Submitted to: Remote Sensing of Environment
Publication Type: Peer Reviewed Journal
Publication Acceptance Date: May 1, 2003
Publication Date: July 1, 2003
Citation: Bindlish, R., Jackson, T.J., Wood, E., Gao, H., Bosch, D.D., Lakshmi, V. 2003. Soil moisture estimates from TMI observations over the southern United States. Remote Sensing of Environment. 85:507-515.
Interpretive Summary: This paper describes the first attempt to map at continental scales daily soil moisture from space over an extended period of time. Previously, such attempts have been either limited to small areas or over limited period of time. The methodology used for soil moisture estimation uses data that can be easily observed over all areas. The methodology is dynamic and can be transported to any region. Data used are from the Tropical Rainfall Measuring Mission Microwave Imager observations. The estimated soil moisture during specific field experiments compared well with the observations. This provides a reasonable ground validation at catchment scale. Large scale validation of soil moisture was conducted using the meteorological observations over the southern U.S. This methodology will be extended to the entire temporal domain of data (December 1997-current). Further analysis and validation will be conducted for extended periods. It is anticipated, these estimates of soil moisture will provide a valuable dataset for the hydrologic community. These results will contribute to experiment design and the potential operational implementation of this technique in hydrologic, climate and agricultural applications.

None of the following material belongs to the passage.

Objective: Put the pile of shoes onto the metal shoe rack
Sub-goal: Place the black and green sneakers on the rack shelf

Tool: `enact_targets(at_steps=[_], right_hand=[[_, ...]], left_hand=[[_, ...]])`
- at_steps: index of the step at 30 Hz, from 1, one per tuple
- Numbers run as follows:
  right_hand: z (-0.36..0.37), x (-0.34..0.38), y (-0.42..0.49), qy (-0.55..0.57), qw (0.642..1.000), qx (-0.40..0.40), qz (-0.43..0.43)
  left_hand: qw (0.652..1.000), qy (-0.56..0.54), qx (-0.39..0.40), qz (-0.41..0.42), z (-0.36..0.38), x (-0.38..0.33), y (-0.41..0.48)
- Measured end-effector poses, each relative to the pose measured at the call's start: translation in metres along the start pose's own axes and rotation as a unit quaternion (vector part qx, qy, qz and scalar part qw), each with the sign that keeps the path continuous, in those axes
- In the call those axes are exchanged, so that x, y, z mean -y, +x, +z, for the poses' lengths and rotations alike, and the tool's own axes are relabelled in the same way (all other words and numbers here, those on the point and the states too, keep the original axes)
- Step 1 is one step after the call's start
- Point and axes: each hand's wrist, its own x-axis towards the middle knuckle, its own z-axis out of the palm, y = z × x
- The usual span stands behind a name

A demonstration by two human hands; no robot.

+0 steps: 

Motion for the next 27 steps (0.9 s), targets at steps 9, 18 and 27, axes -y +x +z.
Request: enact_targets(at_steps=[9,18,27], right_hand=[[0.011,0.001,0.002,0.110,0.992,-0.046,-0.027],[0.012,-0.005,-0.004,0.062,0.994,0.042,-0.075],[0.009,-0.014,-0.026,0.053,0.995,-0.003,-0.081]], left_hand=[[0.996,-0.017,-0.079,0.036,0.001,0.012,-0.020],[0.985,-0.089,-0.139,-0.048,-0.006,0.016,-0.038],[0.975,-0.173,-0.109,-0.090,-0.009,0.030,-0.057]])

The lack of continuous soil moisture fields at large spatial scales, based on observations, has hampered hydrologists from understanding its role in weather and climate. The most readily available observations from which a surface wetness state could be derived is the TRMM (Tropical Rainfall Measuring Mission) Microwave Imager (TMI) observations at 10.65 GHz. This paper describes the first attempt to map daily soil moisture from space over an extended period of time. Methods to adjust for diurnal changes associated with this temporal variability and how to mosaic these orbits are presented. The algorithm for deriving soil moisture and temperature from TMI observations is based on a physical model of microwave emission from a layered soil-vegetation-atmosphere medium. An iterative, least-squares-minimization method, which uses dual polarization observations at 10.65 GHz, is employed in the retrieval algorithm. Soil moisture estimates were compared with ground measurements over the U.S. Southern Great Plains (SGP) in Oklahoma and the Little River Watershed, Georgia. The soil moisture experiment in Oklahoma was conducted in July 1999 and Little River in June 2000. During both the experiments, the region was dry at the onset of the experiment, and experienced moderate rainfall during the course of the experiment. The regions experienced a quick dry-down before the end of the experiment. The estimated soil moisture compared well with the ground observations for these experiments (standard error of 2.5%). The TMI estimated soil moisture during 6-22 July over southern U.S. were analyzed and found to be consistent with the observed meteorological conditions.